Inheritance is a strange beast: on the one hand, it behaves a little like interfaces (and is in fact the only way of replacing interfaces in languages that don’t have them, such as C++) to provide polymorphism but on the other hand it is a non-polymorphic way of extending the functionality of a class. It happens quite often that entire programs avoid using inheritance at all, because interfaces solve all their polymorphism needs and they do not need the extension features of inheritance.
A summary
Object-oriented programming introduces the following set of concepts:
- An object is a value manipulated by the program. Integers, booleans, strings, functions and classes are examples of objects. Objects are usually created using literals provided by the programming language.
- A program works by sending messages to objects.
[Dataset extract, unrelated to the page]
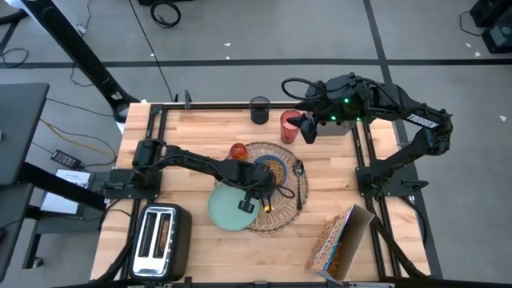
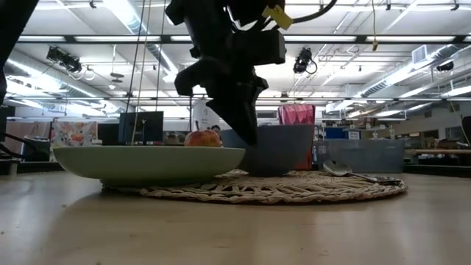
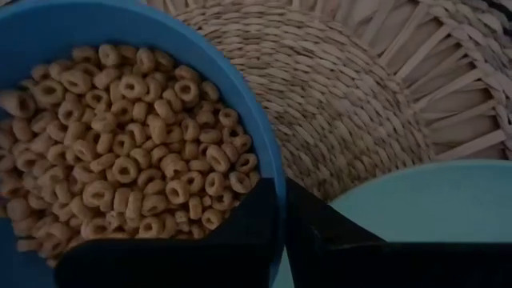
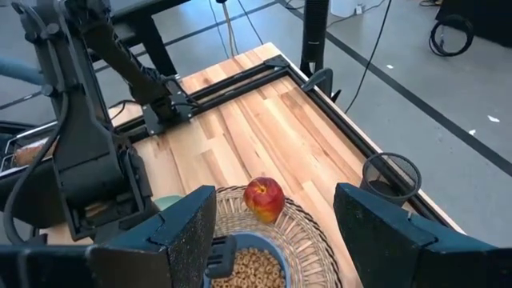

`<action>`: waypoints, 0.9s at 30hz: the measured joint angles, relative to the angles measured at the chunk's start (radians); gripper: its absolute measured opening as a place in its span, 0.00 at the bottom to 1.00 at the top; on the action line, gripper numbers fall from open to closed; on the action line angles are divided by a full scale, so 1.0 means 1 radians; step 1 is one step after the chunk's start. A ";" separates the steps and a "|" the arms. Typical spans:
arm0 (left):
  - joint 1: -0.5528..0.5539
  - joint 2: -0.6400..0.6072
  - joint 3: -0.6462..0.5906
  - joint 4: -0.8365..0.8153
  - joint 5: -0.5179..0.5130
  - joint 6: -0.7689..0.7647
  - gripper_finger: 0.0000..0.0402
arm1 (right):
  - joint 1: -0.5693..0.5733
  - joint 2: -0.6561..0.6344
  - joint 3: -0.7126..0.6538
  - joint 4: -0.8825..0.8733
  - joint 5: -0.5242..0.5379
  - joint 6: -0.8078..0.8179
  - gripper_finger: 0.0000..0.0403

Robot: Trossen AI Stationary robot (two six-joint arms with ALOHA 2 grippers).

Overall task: Arrange a breakfast setting
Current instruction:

A message transmits a request (with arguments) to an object and the object responds with some data. Calling a function on an argument can be seen as sending a message, and calling a member function or method can also be interpreted as sending a message.
- An interface, in a statically typed programming language, represents a set of messages that an object must be able to process. This is used to ensure that a function argument can be used without causing a runtime error.
- A class is a special object which can receive constructor messages. Every constructor message constructs a brand new object that is returned as part of the response. Usually, an object created from a class is said to be an instance of that class.
- Classes can inherit from one another, which can be useful in some cases to extend its functionality in a non-polymorphic manner.